EXERCISE AIM: Your response should give back each record exactly, word for word.

EXCERPTED DATA:
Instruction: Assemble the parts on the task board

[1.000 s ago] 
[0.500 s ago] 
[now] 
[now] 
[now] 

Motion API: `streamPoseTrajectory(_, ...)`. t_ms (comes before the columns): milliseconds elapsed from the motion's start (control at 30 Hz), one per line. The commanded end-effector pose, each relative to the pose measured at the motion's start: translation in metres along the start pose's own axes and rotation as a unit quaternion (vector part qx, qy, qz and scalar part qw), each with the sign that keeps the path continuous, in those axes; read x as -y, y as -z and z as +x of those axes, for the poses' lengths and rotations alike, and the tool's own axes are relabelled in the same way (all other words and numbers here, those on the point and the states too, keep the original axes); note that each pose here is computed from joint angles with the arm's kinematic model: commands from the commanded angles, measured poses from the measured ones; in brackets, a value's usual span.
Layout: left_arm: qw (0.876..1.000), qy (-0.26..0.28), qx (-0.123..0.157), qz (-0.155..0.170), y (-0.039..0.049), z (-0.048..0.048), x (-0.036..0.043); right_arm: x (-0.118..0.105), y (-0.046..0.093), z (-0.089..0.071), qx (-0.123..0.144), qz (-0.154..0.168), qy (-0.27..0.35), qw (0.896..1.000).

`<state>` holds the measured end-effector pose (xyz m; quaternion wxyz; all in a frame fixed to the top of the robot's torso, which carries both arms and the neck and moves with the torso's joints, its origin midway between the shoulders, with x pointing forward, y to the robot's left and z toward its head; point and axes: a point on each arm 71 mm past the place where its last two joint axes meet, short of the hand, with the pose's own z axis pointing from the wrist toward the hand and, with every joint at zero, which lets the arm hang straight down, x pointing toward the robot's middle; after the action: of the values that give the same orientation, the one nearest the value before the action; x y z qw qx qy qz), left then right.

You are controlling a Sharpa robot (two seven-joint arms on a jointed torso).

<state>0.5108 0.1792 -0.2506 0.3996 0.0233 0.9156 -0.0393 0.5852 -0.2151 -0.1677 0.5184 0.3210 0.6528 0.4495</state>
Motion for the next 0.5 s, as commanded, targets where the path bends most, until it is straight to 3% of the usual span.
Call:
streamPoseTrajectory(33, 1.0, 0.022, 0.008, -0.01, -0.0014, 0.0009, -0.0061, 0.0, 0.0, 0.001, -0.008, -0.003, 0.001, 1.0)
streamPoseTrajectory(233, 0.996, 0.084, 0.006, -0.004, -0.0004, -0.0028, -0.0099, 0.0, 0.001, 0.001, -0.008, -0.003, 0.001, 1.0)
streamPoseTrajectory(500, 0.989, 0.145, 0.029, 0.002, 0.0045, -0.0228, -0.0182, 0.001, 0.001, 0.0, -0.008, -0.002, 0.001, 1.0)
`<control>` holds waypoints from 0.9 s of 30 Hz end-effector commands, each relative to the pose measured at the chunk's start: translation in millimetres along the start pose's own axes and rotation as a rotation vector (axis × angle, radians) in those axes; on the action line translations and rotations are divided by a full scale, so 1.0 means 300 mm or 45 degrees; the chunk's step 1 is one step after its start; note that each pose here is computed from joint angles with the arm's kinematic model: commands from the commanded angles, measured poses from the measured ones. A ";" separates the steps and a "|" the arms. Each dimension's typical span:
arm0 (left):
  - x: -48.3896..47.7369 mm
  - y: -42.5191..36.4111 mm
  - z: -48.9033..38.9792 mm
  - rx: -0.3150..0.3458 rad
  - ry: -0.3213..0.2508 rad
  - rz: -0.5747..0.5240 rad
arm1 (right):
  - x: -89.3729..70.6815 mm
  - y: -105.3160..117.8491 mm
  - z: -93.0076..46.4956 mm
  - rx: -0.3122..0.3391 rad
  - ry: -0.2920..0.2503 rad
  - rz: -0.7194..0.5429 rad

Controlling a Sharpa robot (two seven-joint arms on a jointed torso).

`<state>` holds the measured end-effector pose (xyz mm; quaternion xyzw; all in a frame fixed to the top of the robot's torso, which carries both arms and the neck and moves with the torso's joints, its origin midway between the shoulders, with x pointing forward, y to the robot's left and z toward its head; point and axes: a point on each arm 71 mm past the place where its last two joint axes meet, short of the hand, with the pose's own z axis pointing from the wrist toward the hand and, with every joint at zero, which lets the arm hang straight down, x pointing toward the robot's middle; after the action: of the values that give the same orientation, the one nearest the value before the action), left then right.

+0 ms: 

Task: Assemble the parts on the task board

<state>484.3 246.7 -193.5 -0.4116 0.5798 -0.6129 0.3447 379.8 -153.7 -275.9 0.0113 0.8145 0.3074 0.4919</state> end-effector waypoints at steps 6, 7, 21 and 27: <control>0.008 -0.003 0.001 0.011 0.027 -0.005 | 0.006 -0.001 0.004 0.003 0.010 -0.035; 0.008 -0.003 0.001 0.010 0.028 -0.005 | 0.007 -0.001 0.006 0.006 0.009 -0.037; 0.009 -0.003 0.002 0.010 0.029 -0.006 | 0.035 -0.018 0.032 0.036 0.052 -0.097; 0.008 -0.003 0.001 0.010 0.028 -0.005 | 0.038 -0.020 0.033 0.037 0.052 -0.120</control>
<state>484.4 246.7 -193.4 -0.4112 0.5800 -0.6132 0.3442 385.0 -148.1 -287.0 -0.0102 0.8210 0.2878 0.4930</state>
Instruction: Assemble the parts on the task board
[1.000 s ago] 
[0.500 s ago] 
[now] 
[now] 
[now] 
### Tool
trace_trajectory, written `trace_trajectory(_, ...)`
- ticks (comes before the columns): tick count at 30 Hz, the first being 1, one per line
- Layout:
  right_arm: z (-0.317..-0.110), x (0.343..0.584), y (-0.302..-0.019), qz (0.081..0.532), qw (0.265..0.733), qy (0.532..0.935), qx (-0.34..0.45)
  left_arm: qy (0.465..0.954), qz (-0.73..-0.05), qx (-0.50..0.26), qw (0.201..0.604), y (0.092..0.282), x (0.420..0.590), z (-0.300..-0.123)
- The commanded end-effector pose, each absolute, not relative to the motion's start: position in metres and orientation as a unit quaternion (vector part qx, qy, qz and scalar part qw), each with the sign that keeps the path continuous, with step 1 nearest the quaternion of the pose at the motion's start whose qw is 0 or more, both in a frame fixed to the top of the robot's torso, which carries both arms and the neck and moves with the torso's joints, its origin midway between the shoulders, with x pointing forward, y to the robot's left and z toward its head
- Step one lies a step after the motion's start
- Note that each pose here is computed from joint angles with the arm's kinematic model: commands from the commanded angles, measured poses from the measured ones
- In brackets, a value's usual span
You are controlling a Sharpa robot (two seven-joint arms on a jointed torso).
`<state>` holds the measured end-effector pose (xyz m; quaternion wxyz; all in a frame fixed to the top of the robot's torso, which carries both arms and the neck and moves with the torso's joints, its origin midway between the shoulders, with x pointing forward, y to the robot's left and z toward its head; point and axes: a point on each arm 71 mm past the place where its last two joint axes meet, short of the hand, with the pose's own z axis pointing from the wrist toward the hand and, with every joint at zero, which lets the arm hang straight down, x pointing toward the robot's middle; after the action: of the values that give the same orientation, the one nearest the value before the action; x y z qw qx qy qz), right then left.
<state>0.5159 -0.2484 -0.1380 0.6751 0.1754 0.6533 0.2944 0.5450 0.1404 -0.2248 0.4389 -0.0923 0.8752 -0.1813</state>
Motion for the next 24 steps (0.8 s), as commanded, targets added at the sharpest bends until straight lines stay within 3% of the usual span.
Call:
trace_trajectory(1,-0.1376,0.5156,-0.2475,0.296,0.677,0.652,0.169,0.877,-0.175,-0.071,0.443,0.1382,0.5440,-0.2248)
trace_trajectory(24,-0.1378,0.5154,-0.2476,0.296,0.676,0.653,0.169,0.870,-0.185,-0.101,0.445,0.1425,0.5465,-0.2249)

RESPONSE TO THIS EXERCISE:
Instruction: Assemble the parts on the task board

[1.000 s ago] 
[0.500 s ago] 
[now] 
[now] 
[now] 

Motion API: `streamPoseTrajectory(_, ...)`. t_ms (comes before the columns): milliseconds elapsed from the motion's start (control at 30 Hz), one per line. The commanded end-effector pose, each relative to the pose measured at the motion's start: translation in metres along the start pose's own axes and rotation as a unit quaternion (vector part qx, qy, qz and scalar part qw), each with the sign that keeps the path continuous, in those axes; read x as -y, y as -z and z as +x of those axes, for the poses' lengths and rotations alike, and the tool's own axes are relabelled in the same way (all other words and numbers here, those on the point and the states too, keep the original axes); note that each pose here is computed from joint angles with the arm's kinematic model: commands from the commanded angles, measured poses from the measured ones; in brackets, a value's usual span.
Layout: left_arm: qw (0.876..1.000), qy (-0.26..0.28), qx (-0.123..0.157), qz (-0.155..0.170), y (-0.039..0.049), z (-0.048..0.048), x (-0.036..0.043); right_arm: x (-0.118..0.105), y (-0.046..0.093), z (-0.089..0.071), qx (-0.123..0.144), qz (-0.154..0.168), qy (-0.27..0.35), qw (0.896..1.000).

`<state>` holds the measured end-effector pose (xyz m; quaternion wxyz; all in a frame fixed to the top of the robot's torso, which carries both arms and the neck and moves with the torso's joints, its origin midway between the shoulders, with x pointing forward, y to the robot's left and z toward its head; point and axes: a point on each arm 71 mm past the place where its last two joint axes meet, short of the hand, with the pose's own z axis pointing from the wrist toward the hand and, with every joint at zero, which lets the arm hang straight down, x pointing toward the robot's middle; after the action: of the values that give the same orientation, the one nearest the value before the action; x y z qw qx qy qz), left then right.

You are controlling a Sharpa robot (two seven-joint arms on a jointed torso).

<state>0.5108 0.1792 -0.2506 0.3996 0.0233 0.9156 -0.0393 0.5852 -0.2151 -0.1677 0.5184 0.3210 0.6528 0.4495</state>
Motion for the next 0.5 s, as commanded, targets where the path bends most, until it is straight to 3% of the usual span.
Call:
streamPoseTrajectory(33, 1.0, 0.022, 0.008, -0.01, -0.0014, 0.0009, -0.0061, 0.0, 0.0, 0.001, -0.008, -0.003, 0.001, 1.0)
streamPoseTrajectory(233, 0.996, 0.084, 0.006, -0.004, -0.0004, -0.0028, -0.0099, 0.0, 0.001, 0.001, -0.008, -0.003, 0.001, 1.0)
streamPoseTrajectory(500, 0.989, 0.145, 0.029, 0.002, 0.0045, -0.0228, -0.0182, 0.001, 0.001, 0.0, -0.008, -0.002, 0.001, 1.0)
`<control>` holds waypoints from 0.9 s of 30 Hz end-effector commands, each relative to the pose measured at the chunk's start: translation in millimetres along the start pose's own axes and rotation as a rotation vector (axis × angle, radians) in those axes; on the action line translations and rotations are divided by a full scale, so 1.0 means 300 mm or 45 degrees; the chunk's step 1 is one step after its start; note that each pose here is computed from joint angles with the arm's kinematic model: commands from the commanded angles, measured poses from the measured ones. A ";" separates the steps and a "|" the arms. Each dimension's typical span:
arm0 (left):
  - x: -48.3896..47.7369 mm
  - y: -42.5191..36.4111 mm
  - z: -48.9033..38.9792 mm
  - rx: -0.3150..0.3458 rad
  - ry: -0.3213..0.2508 rad
  - rz: -0.5747..0.5240 rad
arm1 (right):
  - x: -89.3729..70.6815 mm
  - y: -105.3160..117.8491 mm
  - z: -93.0076..46.4956 mm
  - rx: -0.3122..0.3391 rad
  - ry: -0.2920..0.2503 rad
  - rz: -0.7194..0.5429 rad

Controlling a Sharpa robot (two seven-joint arms on a jointed torso).

`<state>` holds the measured end-effector pose (xyz mm; quaternion xyzw; all in a frame fixed to the top of the robot's torso, which carries both arms and the neck and moves with the torso's joints, its origin midway between the shoulders, with x pointing forward, y to the robot's left and z toward its head; point and axes: a point on each arm 71 mm past the place where its last two joint axes meet, short of the hand, with the pose's own z axis pointing from the wrist toward the hand and, with every joint at zero, which lets the arm hang straight down, x pointing toward the robot's middle; after the action: of the values that give the same orientation, the one nearest the value before the action), left then right.

+0 ms: 

Task: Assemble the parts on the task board

<state>484.3 246.7 -193.5 -0.4116 0.5798 -0.6129 0.3447 379.8 -153.7 -275.9 0.0113 0.8145 0.3074 0.4919</state> end-effector waypoints at steps 6, 7, 21 and 27: <control>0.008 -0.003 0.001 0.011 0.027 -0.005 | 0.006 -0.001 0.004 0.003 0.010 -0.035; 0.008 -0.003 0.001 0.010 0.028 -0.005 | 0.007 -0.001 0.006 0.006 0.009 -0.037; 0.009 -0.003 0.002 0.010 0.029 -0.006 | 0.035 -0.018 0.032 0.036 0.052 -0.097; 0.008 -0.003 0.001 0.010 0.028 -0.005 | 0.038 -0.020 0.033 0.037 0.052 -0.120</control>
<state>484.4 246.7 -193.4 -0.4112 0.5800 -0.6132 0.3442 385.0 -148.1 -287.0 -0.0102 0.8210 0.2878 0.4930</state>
Instruction: Assemble the parts on the task board
[1.000 s ago] 
[0.500 s ago] 
[now] 
[now] 
[now] 
### Tool
trace_trajectory, written `trace_trajectory(_, ...)`
- ticks (comes before the columns): tick count at 30 Hz, the first being 1, one per line
- Layout:
  right_arm: z (-0.317..-0.110), x (0.343..0.584), y (-0.302..-0.019), qz (0.081..0.532), qw (0.265..0.733), qy (0.532..0.935), qx (-0.34..0.45)
  left_arm: qy (0.465..0.954), qz (-0.73..-0.05), qx (-0.50..0.26), qw (0.201..0.604), y (0.092..0.282), x (0.420..0.590), z (-0.300..-0.123)
- The commanded end-effector pose, each absolute, not relative to the motion's start: position in metres and orientation as a unit quaternion (vector part qx, qy, qz and scalar part qw), each with the sign that keeps the path continuous, with step 1 nearest the quaternion of the pose at the motion's start whose qw is 0 or more, both in a frame fixed to the top of the robot's torso, which carries both arms and the neck and moves with the torso's joints, its origin midway between the shoulders, with x pointing forward, y to the robot's left and z toward its head
- Step one lies a step after the motion's start
- Note that each pose here is computed from joint angles with the arm's kinematic model: commands from the commanded angles, measured poses from the measured ones
- In brackets, a value's usual span
You are controlling a Sharpa robot (two seven-joint arms on a jointed torso).
`<state>` holds the measured end-effector pose (xyz m; quaternion wxyz; all in a frame fixed to the top of the robot's torso, which carries both arms and the neck and moves with the torso's joints, its origin midway between the shoulders, with x pointing forward, y to the robot's left and z toward its head; point and axes: a point on each arm 71 mm past the place where its last two joint axes meet, short of the hand, with the pose's own z axis pointing from the wrist toward the hand and, with every joint at zero, which lets the arm hang straight down, x pointing toward the robot's middle; after the action: of the values that give the same orientation, the one nearest the value before the action; x y z qw qx qy qz), right then left.
<state>0.5159 -0.2484 -0.1380 0.6751 0.1754 0.6533 0.2944 0.5450 0.1404 -0.2248 0.4389 -0.0923 0.8752 -0.1813</state>
Motion for the next 24 steps (0.8 s), as commanded, targets added at the sharpest bends until straight lines stay within 3% of the usual span.
Call:
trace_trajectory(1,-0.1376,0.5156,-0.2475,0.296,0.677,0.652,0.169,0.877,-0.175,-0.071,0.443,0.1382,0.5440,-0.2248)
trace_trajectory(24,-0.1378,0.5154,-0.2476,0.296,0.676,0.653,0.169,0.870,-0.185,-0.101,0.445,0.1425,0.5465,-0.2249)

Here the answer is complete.